Only the pictures should be dropped; every line of the data must come back exactly as written.

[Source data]
-- Opening Marker --
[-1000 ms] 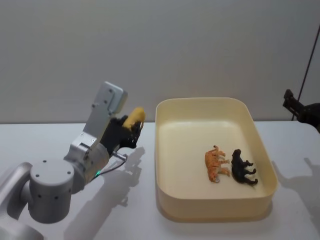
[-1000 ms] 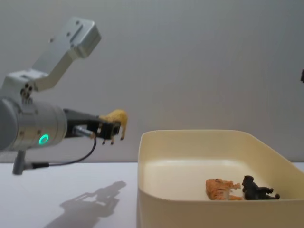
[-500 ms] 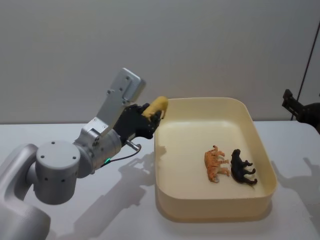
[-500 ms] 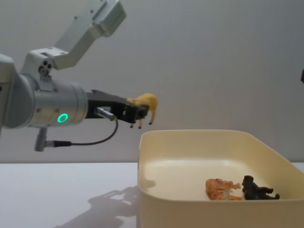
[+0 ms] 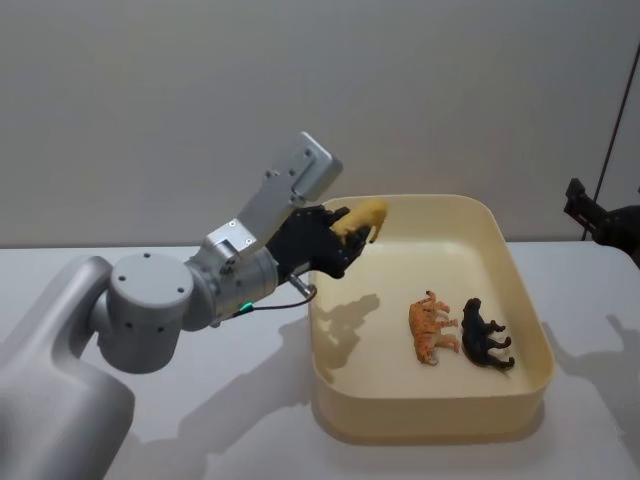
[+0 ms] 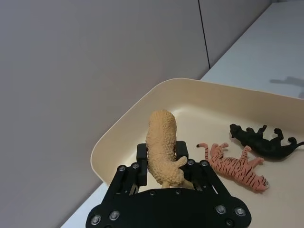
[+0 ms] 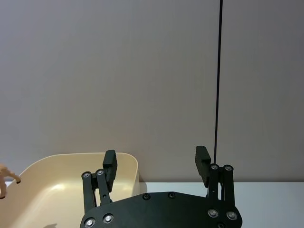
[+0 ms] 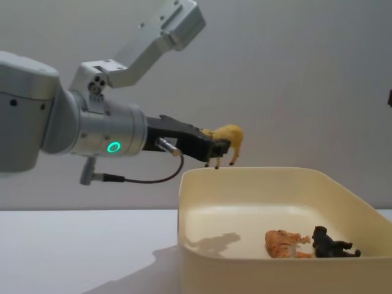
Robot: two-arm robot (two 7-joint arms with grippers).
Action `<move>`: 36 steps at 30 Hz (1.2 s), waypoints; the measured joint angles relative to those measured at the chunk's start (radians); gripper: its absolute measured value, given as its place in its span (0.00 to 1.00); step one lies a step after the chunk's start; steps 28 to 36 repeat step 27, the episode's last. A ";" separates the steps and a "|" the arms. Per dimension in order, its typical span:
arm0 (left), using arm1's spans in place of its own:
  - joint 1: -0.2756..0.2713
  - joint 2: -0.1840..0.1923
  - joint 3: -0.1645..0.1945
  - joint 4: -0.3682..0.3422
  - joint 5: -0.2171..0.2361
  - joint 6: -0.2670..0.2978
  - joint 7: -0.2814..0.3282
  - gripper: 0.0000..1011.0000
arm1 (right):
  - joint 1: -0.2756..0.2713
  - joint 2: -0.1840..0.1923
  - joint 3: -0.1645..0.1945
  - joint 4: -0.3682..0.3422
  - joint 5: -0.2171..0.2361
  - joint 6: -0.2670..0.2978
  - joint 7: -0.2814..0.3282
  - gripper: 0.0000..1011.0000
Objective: Pick up the toy alternately with two hands and place it into the central storage box.
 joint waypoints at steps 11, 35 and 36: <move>-0.037 -0.022 0.011 0.052 0.030 -0.023 -0.052 0.64 | 0.000 0.000 0.000 0.000 0.000 0.000 0.000 0.99; -0.056 -0.034 0.018 0.080 0.047 -0.035 -0.080 0.99 | 0.000 0.000 0.000 0.000 0.000 0.000 0.000 0.99; -0.056 -0.034 0.018 0.080 0.047 -0.035 -0.080 0.99 | 0.000 0.000 0.000 0.000 0.000 0.000 0.000 0.99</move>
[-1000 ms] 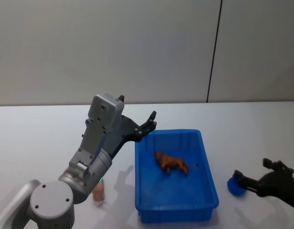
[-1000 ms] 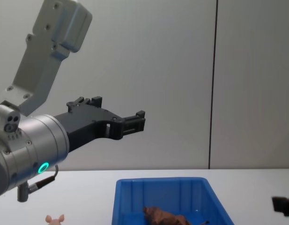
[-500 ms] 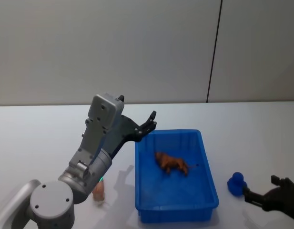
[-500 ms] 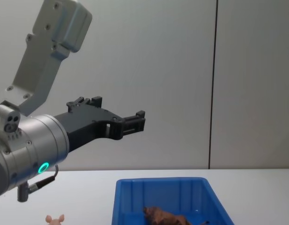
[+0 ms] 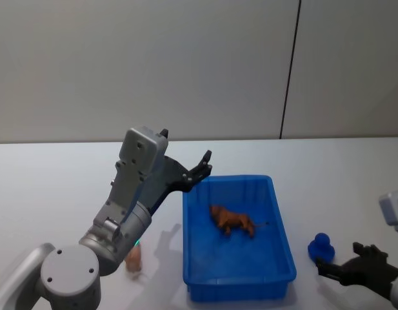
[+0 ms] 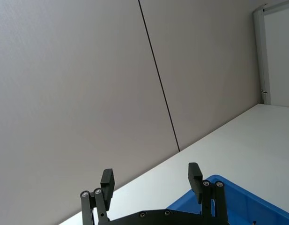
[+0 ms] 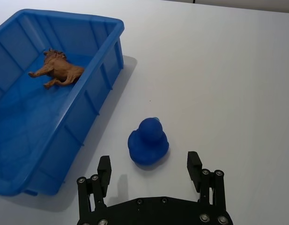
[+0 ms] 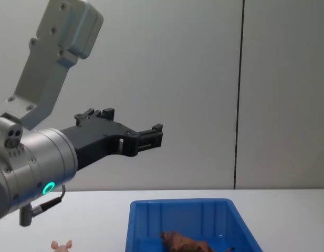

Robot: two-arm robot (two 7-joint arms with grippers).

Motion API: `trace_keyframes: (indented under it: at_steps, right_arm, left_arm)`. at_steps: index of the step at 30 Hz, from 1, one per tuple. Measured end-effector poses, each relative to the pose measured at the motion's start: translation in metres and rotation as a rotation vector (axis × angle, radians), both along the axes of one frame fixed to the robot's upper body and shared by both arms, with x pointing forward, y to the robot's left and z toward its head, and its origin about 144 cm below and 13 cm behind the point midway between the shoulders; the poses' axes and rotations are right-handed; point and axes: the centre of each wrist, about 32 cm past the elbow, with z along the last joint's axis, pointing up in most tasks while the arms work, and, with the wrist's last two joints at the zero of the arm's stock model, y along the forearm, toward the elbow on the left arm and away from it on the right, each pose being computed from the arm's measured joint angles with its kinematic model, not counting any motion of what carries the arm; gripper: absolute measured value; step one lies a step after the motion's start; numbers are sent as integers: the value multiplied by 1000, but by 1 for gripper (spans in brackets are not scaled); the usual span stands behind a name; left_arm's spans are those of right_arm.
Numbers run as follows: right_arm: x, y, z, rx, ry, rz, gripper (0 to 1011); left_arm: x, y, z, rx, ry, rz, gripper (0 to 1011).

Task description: Pick up the two dolls from the table and place them into the box.

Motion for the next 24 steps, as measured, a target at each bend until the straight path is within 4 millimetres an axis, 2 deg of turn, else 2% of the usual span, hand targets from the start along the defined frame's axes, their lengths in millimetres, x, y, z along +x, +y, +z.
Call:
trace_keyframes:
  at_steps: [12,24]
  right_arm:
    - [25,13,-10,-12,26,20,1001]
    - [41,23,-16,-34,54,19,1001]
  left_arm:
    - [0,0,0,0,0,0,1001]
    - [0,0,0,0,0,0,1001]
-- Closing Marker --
(TASK RESULT):
[-1000 ms] 
[-1000 ms] 
[-500 ms] 
[-500 ms] 
[+0 ms] 
[+0 ms] 
[+0 ms] 
[+0 ms] 
Robot: two-arm robot (two 7-joint arms with grippers).
Action `<move>`: 36 steps at 30 Hz (1.2 s), waypoints; the measured joint angles relative to those measured at the chunk's start (radians); gripper: its absolute measured value, given as its place in its span (0.00 to 1.00); step one lies a step after the chunk's start; steps 28 to 36 repeat step 27, the episode's last. A ";" separates the steps and a "|" the arms. Per dimension in order, its typical span:
arm0 (left), using arm1's spans in place of its own:
  - joint 1: -0.2756..0.2713
  - joint 2: -0.1840..0.1923
  - joint 3: -0.1645..0.1945
  - joint 4: -0.3682..0.3422
  - joint 5: -0.2171..0.2361
  - joint 6: -0.2670..0.2978
  - joint 7: -0.2814..0.3282
  - gripper: 0.0000..1011.0000
arm1 (right):
  - joint 1: -0.2756..0.2713
  - joint 2: -0.1840..0.1923
  - joint 3: -0.1645..0.1945
  - joint 4: -0.3682..0.3422
  - joint 5: -0.2171..0.2361
  - joint 6: -0.2670..0.2978
  - joint 7: -0.2814..0.3282
  - gripper: 0.0000..1011.0000
Objective: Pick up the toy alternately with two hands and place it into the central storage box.
 joint waypoints at steps 11, 35 and 36: <move>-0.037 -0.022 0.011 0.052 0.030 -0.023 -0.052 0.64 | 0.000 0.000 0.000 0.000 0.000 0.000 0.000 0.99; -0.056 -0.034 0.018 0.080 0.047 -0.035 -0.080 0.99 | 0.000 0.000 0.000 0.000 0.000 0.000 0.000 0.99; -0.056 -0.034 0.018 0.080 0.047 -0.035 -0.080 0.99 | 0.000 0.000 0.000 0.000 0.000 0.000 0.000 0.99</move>
[-1000 ms] 
[-1000 ms] 
[-500 ms] 
[-500 ms] 
[+0 ms] 
[+0 ms] 
[+0 ms] 
[+0 ms] 

Robot: two-arm robot (two 7-joint arms with grippers).

Motion API: `trace_keyframes: (indented under it: at_steps, right_arm, left_arm)`. at_steps: index of the step at 30 Hz, from 1, one per tuple. Measured end-effector poses, each relative to the pose measured at the motion's start: translation in metres and rotation as a rotation vector (axis × angle, radians), both along the axes of one frame fixed to the robot's upper body and shared by both arms, with x pointing forward, y to the robot's left and z toward its head, and its origin about 144 cm below and 13 cm behind the point midway between the shoulders; the poses' axes and rotations are right-handed; point and axes: the centre of each wrist, about 32 cm past the elbow, with z along the last joint's axis, pointing up in most tasks while the arms work, and, with the wrist's last two joints at the zero of the arm's stock model, y along the forearm, toward the elbow on the left arm and away from it on the right, each pose being computed from the arm's measured joint angles with its kinematic model, not counting any motion of what carries the arm; gripper: absolute measured value; step one lies a step after the motion's start; numbers are sent as integers: the value multiplied by 1000, but by 1 for gripper (spans in brackets are not scaled); the usual span stands behind a name; left_arm's spans are those of right_arm.
Numbers run as follows: right_arm: x, y, z, rx, ry, rz, gripper (0 to 1011); left_arm: x, y, z, rx, ry, rz, gripper (0 to 1011).

Task description: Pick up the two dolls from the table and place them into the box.

Motion for the next 24 steps, as measured, a target at each bend until the straight path is within 4 millimetres an axis, 2 deg of turn, else 2% of the usual span, hand targets from the start along the defined frame's axes, their lengths in millimetres, x, y, z along +x, +y, +z.
Call:
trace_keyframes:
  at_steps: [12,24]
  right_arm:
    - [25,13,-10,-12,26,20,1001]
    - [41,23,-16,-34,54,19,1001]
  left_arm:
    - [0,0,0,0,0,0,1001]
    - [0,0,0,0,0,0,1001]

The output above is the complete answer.